Vita

S. Marta

Marta si fa portavoce di ciascuno di noi nel momento in cui la vita ci obbliga a misurarci con il mistero della morte… con le tante morti che segnano il nostro cammino: <Signore, se tu fossi stato qui, mio fratello non sarebbe morto!> (Gv 11, 21). Con queste parole Marta da una parte si lamenta con il Signore e dall’altra gli riconosce la grande potenza di essere in grado di arrestare la morte. Eppure, sembra che al Signore Gesù non piaccia questo modo di parlare all’ipotetico che stranamente è ben imparentato con il tono della tentazione. La risposta è netta: <Tuo fratello risorgerà> (11, 23)! Questa risposta paradossale diventa ancora più chiara davanti alla reazione un po’ imbarazzata di Marta e arriva a dire: <Io sono la risurrezione e la vita, chi crede in me, anche se muore, vivrà> (11, 25). Marta parla al futuro, ma il futuro non è a portata di mano. Gesù, invece, parla al presente. La risurrezione è un’esperienza che interessa prima di tutto il nostro presente e non solo il nostro futuro. A risorgere sono chiamati i vivi, noi, prima che i morti. Marta si dà un gran da fare attorno alla morte di Lazzaro, e il Signore le chiede di prendere coscienza della sua morte alla speranza che sarebbe ben peggiore della dipartita di Lazzaro.
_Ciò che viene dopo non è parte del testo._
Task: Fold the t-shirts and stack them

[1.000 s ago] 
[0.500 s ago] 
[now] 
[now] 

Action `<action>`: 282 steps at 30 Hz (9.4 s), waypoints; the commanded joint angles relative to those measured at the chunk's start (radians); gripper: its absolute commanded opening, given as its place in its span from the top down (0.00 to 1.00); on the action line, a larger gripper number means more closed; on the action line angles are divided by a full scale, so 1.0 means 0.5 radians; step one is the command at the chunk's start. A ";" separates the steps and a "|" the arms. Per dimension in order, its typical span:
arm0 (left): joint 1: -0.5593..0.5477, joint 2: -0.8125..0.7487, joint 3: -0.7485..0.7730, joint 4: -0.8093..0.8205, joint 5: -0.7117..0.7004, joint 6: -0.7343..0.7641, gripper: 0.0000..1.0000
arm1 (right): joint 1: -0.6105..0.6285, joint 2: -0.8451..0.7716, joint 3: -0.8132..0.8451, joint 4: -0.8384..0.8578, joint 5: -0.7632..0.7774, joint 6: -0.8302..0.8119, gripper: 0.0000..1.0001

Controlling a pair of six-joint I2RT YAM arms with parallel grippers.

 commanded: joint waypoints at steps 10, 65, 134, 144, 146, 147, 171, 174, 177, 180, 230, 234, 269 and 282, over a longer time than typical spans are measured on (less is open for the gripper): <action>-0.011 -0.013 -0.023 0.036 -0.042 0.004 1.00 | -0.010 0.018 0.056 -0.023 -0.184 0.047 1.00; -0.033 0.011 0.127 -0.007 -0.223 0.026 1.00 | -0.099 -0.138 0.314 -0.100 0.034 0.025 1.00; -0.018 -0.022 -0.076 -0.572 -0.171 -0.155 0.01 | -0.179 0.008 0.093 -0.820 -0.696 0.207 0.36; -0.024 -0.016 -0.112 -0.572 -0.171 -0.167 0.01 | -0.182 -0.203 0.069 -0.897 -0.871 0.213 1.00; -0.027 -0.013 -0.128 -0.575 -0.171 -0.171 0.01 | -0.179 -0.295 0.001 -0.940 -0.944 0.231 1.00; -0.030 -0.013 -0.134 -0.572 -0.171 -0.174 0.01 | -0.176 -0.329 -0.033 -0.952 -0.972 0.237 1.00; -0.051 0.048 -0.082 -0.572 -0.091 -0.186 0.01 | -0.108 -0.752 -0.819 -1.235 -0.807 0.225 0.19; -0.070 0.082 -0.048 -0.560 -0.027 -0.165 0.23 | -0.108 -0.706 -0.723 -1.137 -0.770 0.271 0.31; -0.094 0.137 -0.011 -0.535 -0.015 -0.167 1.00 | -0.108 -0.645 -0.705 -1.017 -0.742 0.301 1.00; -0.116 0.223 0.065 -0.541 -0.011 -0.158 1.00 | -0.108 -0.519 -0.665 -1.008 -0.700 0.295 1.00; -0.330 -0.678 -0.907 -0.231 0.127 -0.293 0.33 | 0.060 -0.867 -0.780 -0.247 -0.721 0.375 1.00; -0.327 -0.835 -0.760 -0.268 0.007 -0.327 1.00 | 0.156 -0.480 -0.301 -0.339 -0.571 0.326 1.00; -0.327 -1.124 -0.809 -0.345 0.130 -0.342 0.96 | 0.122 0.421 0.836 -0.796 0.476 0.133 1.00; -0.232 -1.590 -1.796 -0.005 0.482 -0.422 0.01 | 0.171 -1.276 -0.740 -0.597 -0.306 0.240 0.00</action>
Nel racconto lucano dell’ospitalità di Marta nella sua casa e della sua lamentela riguardo a Maria, sua sorella, il Signore Gesù non dice chiaramente in cosa consista la <parte migliore> (Lc 10, 42). Possiamo ben immaginare che il Signore non rimproveri a Marta la sua dedizione alle faccende di casa, ma le ricorda che la cosa più importante non è l’ospitalità che lei può offrire al Maestro, ma l’accoglienza di cui lei stessa ha bisogno presso il Signore Gesù. Maria ha intuito che la cosa più importante è accogliere lasciandosi accogliere. Le parole dell’apostolo Giovanni è come si ci offrissero lo scenario essenziale perché ogni nostro gesto e ogni nostra preghiera possano raggiungere il loro fine supremo: <Dio è amore; chi rimane nell’amore rimane in Dio e Dio rimane in lui> (1Gv 4, 16). Soprattutto nella prima lettura viene chiarito quello che potremmo definire come l’ordine della grazia: <non siamo stati noi ad amare Dio, ma è lui che ha amato noi> (4, 10).

Accogliendo le parole dell’apostolo possiamo dire che, per quanto grande sia il nostro desiderio di fare spazio a Dio nella nostra vita, è Lui che ci accoglie per primo. Questo sembra averlo intuito la sorella Maria la quale <sedutasi ai piedi del Signore, ascoltava la sua parola> (Lc 10, 39). Ma forse lo ha compreso ancora di più e meglio il fratello Lazzaro che muore senza dire una parola né di richiesta né di rimprovero per il suo amico e Signore, ma che pure rimane così attento alla sua voce da poterla udire persino oltre la pietra del sepolcro fino a risorgere dai morti. L’esperienza spirituale di Marta e della sua “strana” famiglia di persone, in realtà, senza famiglia, ci apre alla speranza che nella nostra relazione con Cristo Signore possiamo e dobbiamo trovare il senso di un’appartenenza e di una intimità in cui ciascuno può essere, fino in fondo, se stesso senza inutili maschere e infingimenti fastidiosi. Così ciascuno risorge al senso forte di sentirsi chiamato a rispettare il cammino degli altri senza cedere né al paragone né alla recriminazione che è il primo passo del livellamento e dell’appiattimento delle relazioni… della morte.